Ig felt cold seeping behind his breastbone. His grandmother turned her head away from him.

“When I look at you, I want to be dead.”

“Do you?” he asked.

“I can’t see any of my friends. I can’t go to church. Everyone stares at me. They all know what you did. It makes me want to die. And then you show up here to take me for walks. I hate when you take me for walks and people see us together. You don’t know how hard it is to pretend I don’t hate you. I always thought there was something wrong with you. The screamy way you’d get breathing after you ran anywhere. You were always breathing through your mouth, like a dog, especially around pretty girls. And you were slow. So much slower than your brother. I tried to tell Lydia. I said I don’t know how many times that you weren’t right. She didn’t want to hear it, and now look what’s happened. We all have to live with it.”

She put her hand over her eyes, her chin trembling. As Ig backed away across the yard, he could hear her beginning to cry.

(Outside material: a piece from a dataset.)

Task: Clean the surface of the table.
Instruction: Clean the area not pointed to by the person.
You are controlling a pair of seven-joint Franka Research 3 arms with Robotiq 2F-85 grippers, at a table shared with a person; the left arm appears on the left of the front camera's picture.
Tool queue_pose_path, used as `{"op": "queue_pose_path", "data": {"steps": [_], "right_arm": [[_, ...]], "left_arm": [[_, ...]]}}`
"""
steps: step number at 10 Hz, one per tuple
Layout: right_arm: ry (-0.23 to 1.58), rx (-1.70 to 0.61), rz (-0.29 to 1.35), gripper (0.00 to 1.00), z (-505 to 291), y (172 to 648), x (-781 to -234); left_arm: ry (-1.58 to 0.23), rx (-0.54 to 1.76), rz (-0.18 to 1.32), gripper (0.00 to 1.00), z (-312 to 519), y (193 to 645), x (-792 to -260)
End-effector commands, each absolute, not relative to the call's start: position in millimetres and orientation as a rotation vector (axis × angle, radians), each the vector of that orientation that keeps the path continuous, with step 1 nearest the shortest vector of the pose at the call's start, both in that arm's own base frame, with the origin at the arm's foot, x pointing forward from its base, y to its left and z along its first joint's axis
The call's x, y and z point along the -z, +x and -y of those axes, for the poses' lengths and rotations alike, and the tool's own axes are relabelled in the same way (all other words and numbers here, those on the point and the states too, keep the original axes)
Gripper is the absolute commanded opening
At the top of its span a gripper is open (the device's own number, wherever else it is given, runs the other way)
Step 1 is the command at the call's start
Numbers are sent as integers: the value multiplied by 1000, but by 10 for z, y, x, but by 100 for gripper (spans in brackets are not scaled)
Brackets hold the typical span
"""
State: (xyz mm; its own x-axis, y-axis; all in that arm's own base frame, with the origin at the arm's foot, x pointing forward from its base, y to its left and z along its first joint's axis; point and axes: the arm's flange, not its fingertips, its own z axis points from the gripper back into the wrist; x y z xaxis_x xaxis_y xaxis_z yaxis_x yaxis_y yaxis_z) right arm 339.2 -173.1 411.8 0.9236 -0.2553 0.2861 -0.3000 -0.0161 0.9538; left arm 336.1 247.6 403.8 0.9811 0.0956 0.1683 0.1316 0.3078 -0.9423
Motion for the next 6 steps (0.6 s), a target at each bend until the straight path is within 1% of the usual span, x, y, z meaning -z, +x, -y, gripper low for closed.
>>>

He walked across the front porch and through the open door and into the cave darkness of the front hall. He had ideas about going up to his old bedroom and lying down. He felt like he could use some time to himself, in the shadowy cool, surrounded by his concert posters and childhood books. But then, on his way past his mother’s office, he heard the sound of shuffling papers, and he swiveled toward it automatically to look in on her.

His mother was bent over her desk, finger-walking through a handful of pages, occasionally plucking one out and slipping it into her soft leather briefcase. Leaning over like that, she had her pinstripe skirt pulled tight across her rear. His father had met her when she danced in Vegas, and she still had a showgirl’s can. Ig flashed again to what he’d glimpsed in Vera’s head, his grandmother’s private belief that Lydia had been a whore and worse, and then he just as quickly discounted it as senile fantasy. His mother served on the New Hampshire State Council for the Arts and read Russian novels and even when she was a showgirl at least had worn ostrich feathers.

When Lydia saw Ig staring at her from the doorway, her briefcase tilted off her knee. She caught it, but by then it was too late. Papers spilled out, cascading to the floor. A few drifted down, swishing from side to side, in the aimless, no-hurry way of snowflakes, and Ig thought of the hang gliders again. People jumped off Queen’s Face, too. It was beloved of suicides. Maybe he would drive there next.

“Iggy,” she said. “I didn’t know you were coming by.”

“I know. I’ve been driving around and around. I didn’t know where else to go. I’ve been having a hell of a morning.”

“Oh, baby,” she said, her brow furrowing with sympathy. It had been so long since he’d seen a sympathetic look, and he wanted sympathy so badly that he felt shaky, almost weak to be looked at that way.

“Something terrible is happening to me, Mom,” he said, his voice cracking. For the first time all morning, he felt close to tears.

“Oh, baby,” she said again. “Why couldn’t you have gone somewhere else?”

“Excuse me?”

“I don’t want to hear about any more of your problems.”

The stinging sensation at the back of his eyeballs began to abate, the urge to cry draining away as quickly as it had come. The horns throbbed with a tender-sore feeling of ache, not entirely unpleasant.

“I’m in trouble, though.”

“I don’t want to listen to this. I don’t want to know.” She squatted on the floor and began picking up her papers and stuffing them into her briefcase.

“Mother,” he said.

“When you talk, I want to sing!” she shouted, and let go of her briefcase and clapped her hands over her ears. “Lalala-la-la-la! When you talk, I don’t want to hear it. I want to hold my breath until you go away.”

She took a great swallow of air and held her breath, her cheeks popping out.

He crossed the room to her and sank down before her, where she would have to look at him. She crouched with her hands over her ears and her mouth squeezed tight. He took her briefcase and began to put her papers into it.

“Is this how you always feel when you see me?”

She nodded furiously, her eyes bright and staring.

“Don’t suffocate yourself, Mom.”

His mother stared at him for a moment longer, then opened her mouth and drew a deep, whistling breath. She watched him put her papers into her bag.